AVAILABLE DATA
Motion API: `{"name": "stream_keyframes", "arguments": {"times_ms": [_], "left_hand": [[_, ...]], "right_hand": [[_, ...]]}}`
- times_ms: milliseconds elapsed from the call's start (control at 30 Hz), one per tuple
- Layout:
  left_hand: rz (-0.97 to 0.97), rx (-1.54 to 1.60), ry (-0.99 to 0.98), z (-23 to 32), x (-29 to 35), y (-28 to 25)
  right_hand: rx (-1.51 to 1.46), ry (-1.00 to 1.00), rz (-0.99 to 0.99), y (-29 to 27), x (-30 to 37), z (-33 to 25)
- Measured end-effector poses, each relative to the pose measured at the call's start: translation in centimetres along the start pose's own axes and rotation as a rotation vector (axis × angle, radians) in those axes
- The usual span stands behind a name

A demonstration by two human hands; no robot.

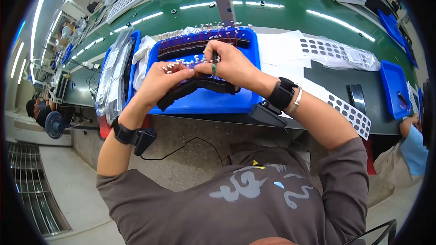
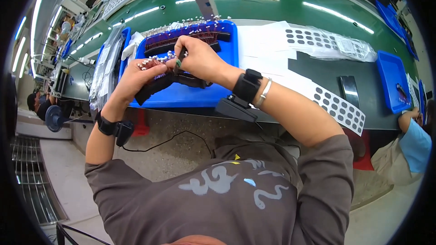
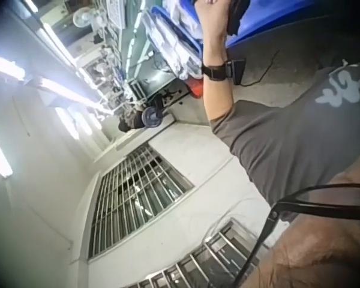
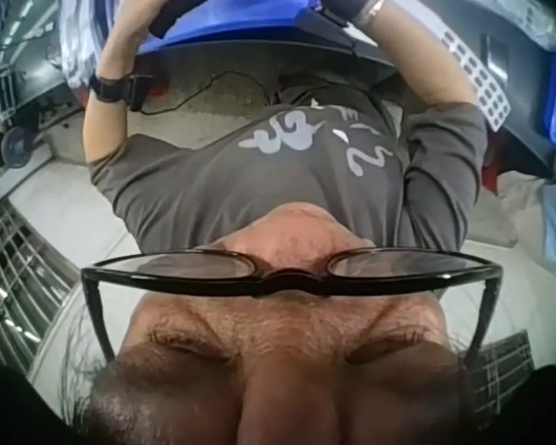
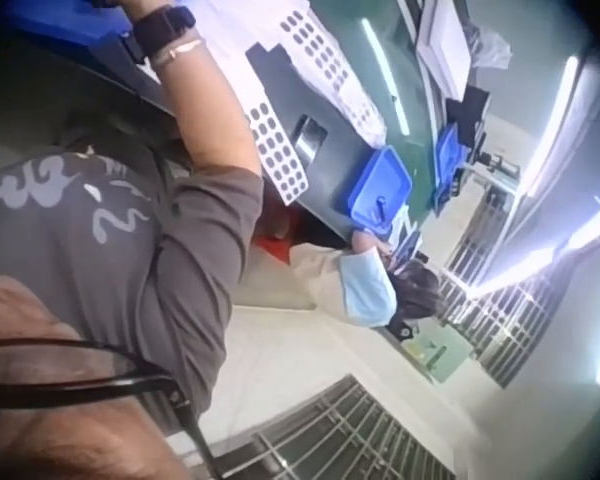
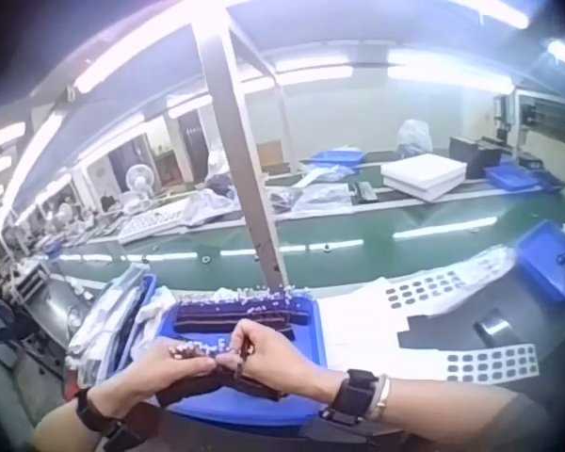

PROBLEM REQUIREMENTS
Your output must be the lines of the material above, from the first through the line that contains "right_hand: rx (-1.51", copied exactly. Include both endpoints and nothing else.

TASK RESULT
Motion API: `{"name": "stream_keyframes", "arguments": {"times_ms": [_], "left_hand": [[_, ...]], "right_hand": [[_, ...]]}}`
- times_ms: milliseconds elapsed from the call's start (control at 30 Hz), one per tuple
- Layout:
  left_hand: rz (-0.97 to 0.97), rx (-1.54 to 1.60), ry (-0.99 to 0.98), z (-23 to 32), x (-29 to 35), y (-28 to 25)
  right_hand: rx (-1.51 to 1.46), ry (-1.00 to 1.00), rz (-0.99 to 0.99), y (-29 to 27), x (-30 to 37), z (-33 to 25)

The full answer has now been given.